Against the backdrop of the early days of World War II, the home became a bohemian gathering place, whose residents lived in a sort of barely-controlled chaos. Numerous repairs were needed and many things in the home simply didn't work. Work was done in the morning, while evenings were devoted to consuming copious amounts of alcohol.
W. H. Auden and his lover, Chester Kallman, moved in weeks later, and were shocked at the state of the house. Once repairs were made, others arrived. The British composer Benjamin Britten shared the top floor with Auden and Kallman. Burlesque star Gypsy Rose Lee, a friend of Davis's, moved on to the third floor with McCullers and provided a cook and a maid, in exchange for Davis's teaching her to write. Erika Mann, daughter of Thomas Mann and a cabaret performer, moved in and is rumored to have had a relationship with McCullers, who was estranged from her husband. Virtually everyone in the house was under thirty-five and the home, not unexpectedly, developed a reputation for its eccentric residents and their extracurricular goings-on.
McCullers drank to excess, eventually suffering a breakdown that forced her to return to her native Georgia. Gypsy Rose moved to Chicago shortly afterward, and their rooms became occupied by Paul and Jane Bowles, who brought with them a coterie colorful figures, including Salvador Dali and Leonard Bernstein. Within two years, most of the original inhabitants--aside for Davis--had scattered to other places. Other writers and artists--including Richard Wright--would briefly take their places, but the glory days, if they can be called that, of February House, were over.

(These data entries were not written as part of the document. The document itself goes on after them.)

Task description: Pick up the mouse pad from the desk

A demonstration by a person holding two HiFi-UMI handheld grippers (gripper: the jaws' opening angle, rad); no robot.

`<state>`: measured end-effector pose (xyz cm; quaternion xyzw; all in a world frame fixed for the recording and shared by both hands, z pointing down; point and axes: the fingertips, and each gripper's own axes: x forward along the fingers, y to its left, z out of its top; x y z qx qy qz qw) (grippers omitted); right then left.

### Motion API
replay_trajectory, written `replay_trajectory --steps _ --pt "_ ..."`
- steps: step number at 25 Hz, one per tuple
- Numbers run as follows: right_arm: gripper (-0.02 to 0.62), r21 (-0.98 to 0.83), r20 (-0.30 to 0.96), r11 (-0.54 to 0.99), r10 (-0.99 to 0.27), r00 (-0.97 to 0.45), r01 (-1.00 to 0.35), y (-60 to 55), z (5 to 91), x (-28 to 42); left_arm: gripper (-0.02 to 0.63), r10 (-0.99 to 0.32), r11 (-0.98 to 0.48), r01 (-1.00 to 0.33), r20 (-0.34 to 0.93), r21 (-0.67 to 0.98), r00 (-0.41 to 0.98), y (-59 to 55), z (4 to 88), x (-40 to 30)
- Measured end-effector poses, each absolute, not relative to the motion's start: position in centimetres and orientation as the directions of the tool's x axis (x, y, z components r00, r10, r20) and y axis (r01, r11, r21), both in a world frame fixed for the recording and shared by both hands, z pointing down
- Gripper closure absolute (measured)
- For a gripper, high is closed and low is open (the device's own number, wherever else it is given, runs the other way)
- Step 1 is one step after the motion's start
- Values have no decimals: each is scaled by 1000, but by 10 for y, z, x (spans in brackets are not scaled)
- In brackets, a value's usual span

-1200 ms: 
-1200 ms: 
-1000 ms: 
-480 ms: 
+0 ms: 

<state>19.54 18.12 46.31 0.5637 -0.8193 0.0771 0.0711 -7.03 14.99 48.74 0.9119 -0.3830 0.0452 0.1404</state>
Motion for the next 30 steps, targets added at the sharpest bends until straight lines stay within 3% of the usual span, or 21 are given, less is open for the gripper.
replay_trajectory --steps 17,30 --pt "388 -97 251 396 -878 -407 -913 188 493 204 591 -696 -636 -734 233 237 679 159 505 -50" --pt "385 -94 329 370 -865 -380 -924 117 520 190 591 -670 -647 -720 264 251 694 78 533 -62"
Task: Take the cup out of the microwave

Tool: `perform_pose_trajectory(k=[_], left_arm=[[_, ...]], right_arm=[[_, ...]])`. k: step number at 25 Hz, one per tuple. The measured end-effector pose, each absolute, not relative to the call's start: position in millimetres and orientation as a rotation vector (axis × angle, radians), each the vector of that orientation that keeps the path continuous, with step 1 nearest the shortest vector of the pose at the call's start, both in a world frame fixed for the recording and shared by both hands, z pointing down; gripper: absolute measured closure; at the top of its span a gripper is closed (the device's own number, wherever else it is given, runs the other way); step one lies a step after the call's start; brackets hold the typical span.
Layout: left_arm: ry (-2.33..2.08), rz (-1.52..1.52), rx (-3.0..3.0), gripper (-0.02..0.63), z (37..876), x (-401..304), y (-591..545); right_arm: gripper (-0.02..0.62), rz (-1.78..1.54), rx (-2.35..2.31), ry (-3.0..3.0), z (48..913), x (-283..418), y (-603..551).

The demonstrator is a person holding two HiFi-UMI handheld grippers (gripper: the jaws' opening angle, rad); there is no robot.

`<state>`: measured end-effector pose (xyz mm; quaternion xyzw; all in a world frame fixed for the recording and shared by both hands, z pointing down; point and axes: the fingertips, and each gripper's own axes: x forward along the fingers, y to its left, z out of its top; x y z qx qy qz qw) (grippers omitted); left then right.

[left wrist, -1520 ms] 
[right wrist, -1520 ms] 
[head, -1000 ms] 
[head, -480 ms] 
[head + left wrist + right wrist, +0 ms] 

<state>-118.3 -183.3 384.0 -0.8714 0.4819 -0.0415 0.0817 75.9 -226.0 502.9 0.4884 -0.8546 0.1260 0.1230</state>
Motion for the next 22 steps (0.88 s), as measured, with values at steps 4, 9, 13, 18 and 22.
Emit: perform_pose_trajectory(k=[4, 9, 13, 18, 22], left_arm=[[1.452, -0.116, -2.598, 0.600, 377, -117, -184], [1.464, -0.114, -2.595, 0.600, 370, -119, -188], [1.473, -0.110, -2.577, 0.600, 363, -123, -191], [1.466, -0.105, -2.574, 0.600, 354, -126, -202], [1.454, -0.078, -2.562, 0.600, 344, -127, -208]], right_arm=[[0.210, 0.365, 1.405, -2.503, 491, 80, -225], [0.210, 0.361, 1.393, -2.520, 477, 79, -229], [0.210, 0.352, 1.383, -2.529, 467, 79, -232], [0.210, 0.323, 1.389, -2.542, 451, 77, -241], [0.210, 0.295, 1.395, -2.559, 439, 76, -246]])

By 1945, the house, long in a state of decline, was condemned. Within a few years, February House, like many vestiges of old New York, would be demolished to make way for one of Robert Moses's massive infrastructure projects, the Brooklyn-Queens Expressway. Middagh Street is still there, but comes to an abrupt dead-end before a twenty-first century visitor reaches what was once the site of a sort of artistic menagerie, a temporary home, at least, to some of the most august figures of twentieth century literature.